XML in the morning, regular expressions in the afternoon—it’s been a long week, but a productive one (I hope). We’re going to shuffle some of the material around so that we can do binary data processing, web client and server programming, and GUI programming next week. The highlight, of course, will be the guest speakers on Wednesday afternoon. I hope the students have a restful weekend; I’m looking forward to the last lap.
I meant to write this post yesterday, but we’re watching Torchwood: Children of Earth, and, well, you know how it goes. We spent two sessions looking at the basics of SQL and relational databases, which almost every scientist is going to encounter at some point in their career. The morning exercises were obviously too easy—students completed them in a little over and hour—but the afternoon seemed to go at the right pace. This morning we’re going to look at XML, and this afternoon at text processing with regular expressions.
This morning’s lecture was a high-level look at software testing, with a long-ish detour into exceptions; this afternoon was an introduction to Python’s unittest framework, with some handwaving about testing that functions throw the right kinds of exceptions, replacing files and other slow objects with mock equivalents, and how you decide what tests to write first. It felt like it went better than yesterday’s lectures on object-oriented programming, which I think left some students a little bewildered. We’re spending tomorrow looking at databases, which means I have to brush up on my SQL tonight…
We took a detour from the notes yesterday morning and built some classes to represent matrices. One reason was to show students how to break a problem down into pieces and solve them one by one; another was to introduce the notions of encapsulation, polymorphism, and inheritance. Aran Donohue (one of the TAs here in Toronto) thinks that inheritance is over-taught, and taught too early—he may be right, but it’s also hard to avoid, since so many libraries and frameworks (and tutorials, but that’s a circular argument) expect familiarity with it.
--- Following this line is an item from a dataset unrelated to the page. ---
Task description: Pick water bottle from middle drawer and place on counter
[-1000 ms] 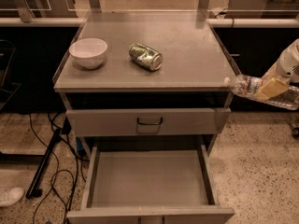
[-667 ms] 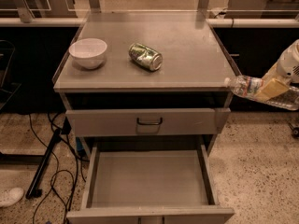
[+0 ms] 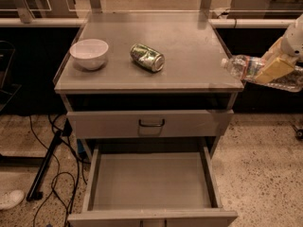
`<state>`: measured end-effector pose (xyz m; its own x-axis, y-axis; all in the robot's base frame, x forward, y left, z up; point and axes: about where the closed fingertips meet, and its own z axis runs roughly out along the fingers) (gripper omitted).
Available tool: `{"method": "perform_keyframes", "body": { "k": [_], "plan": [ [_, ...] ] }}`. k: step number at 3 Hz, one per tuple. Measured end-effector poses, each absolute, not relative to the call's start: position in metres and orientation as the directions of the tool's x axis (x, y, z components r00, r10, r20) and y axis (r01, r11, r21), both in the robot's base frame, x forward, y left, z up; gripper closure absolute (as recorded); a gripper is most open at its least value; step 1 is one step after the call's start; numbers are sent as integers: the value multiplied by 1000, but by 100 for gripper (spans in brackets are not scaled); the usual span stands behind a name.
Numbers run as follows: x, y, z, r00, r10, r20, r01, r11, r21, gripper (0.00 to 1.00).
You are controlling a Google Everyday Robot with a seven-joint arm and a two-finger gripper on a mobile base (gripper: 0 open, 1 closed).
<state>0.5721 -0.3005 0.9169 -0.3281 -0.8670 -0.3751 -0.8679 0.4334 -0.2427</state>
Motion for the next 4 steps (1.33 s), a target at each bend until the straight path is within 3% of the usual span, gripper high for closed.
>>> {"method": "perform_keyframes", "body": {
  "k": [1,2,4],
  "plan": [
    [573,-300,916,-329,-867,-373,-868,434,-241,100],
    [615,-294,941,-322,-854,-408,-865,441,-240,100],
    [625,-293,941,-329,-846,-421,-867,447,-220,100]
  ]
}}
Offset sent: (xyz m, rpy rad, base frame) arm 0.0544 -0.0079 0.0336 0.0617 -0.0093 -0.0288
We looked at operator overloading and (very briefly) at design patterns in the afternoon, then did a modeling exercise. What classes would you create if you were writing a program to simulate solar systems? What would those classes’ responsibilities be, and which classes would collaborate with which others? The most creative solution included Santa Claus; the most complete took collisions and explosions into account.
We started Week 2 with a morning of theory: Francois Pitt, a senior lecturer in U of T’s Computer Science department, gave students a crash course in algorithmic complexity. It’s not something they’ll use every day (or even every week), but if they ever have a conversation with a computer scientist about making something go faster, the odds are good it’ll come up.
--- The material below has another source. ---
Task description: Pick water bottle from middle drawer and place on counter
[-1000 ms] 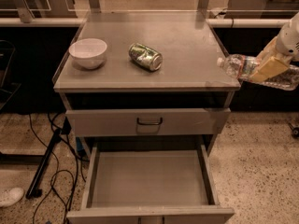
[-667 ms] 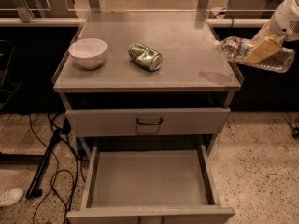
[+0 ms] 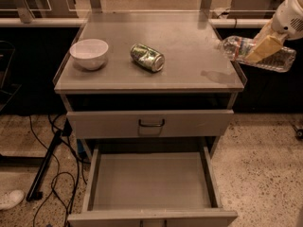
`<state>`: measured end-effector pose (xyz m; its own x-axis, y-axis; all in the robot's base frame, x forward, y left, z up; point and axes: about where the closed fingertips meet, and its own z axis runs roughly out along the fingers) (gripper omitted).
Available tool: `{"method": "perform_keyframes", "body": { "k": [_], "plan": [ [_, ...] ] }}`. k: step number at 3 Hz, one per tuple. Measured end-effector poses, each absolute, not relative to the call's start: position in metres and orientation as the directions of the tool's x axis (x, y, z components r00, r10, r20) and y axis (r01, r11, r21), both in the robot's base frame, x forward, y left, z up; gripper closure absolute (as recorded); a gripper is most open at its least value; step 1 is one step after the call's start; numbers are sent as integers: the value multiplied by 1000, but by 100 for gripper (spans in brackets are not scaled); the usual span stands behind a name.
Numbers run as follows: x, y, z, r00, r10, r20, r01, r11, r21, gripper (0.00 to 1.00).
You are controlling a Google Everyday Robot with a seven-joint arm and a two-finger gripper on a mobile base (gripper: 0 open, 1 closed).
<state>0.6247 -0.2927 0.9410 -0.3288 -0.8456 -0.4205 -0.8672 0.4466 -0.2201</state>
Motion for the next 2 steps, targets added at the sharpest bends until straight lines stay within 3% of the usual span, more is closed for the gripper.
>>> {"method": "perform_keyframes", "body": {
  "k": [1,2],
  "plan": [
    [672,-246,933,-308,-814,-493,-894,425,-144,100],
    [674,-245,932,-310,-811,-496,-892,428,-143,100]
  ]
}}
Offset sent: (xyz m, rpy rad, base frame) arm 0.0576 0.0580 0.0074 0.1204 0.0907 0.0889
The afternoon’s material—the basics of classes and objects and Python—was more immediately practical. As always, I struggled with the fact that you have to know several things before any of them are useful: constructors don’t make sense until you know what objects are, but you can’t build objects without constructors (at least, not cleanly). The students spent the afternoon building simple classes to represent molecules; we’ll spend tomorrow building more classes, then move on to testing and QA on Wednesday.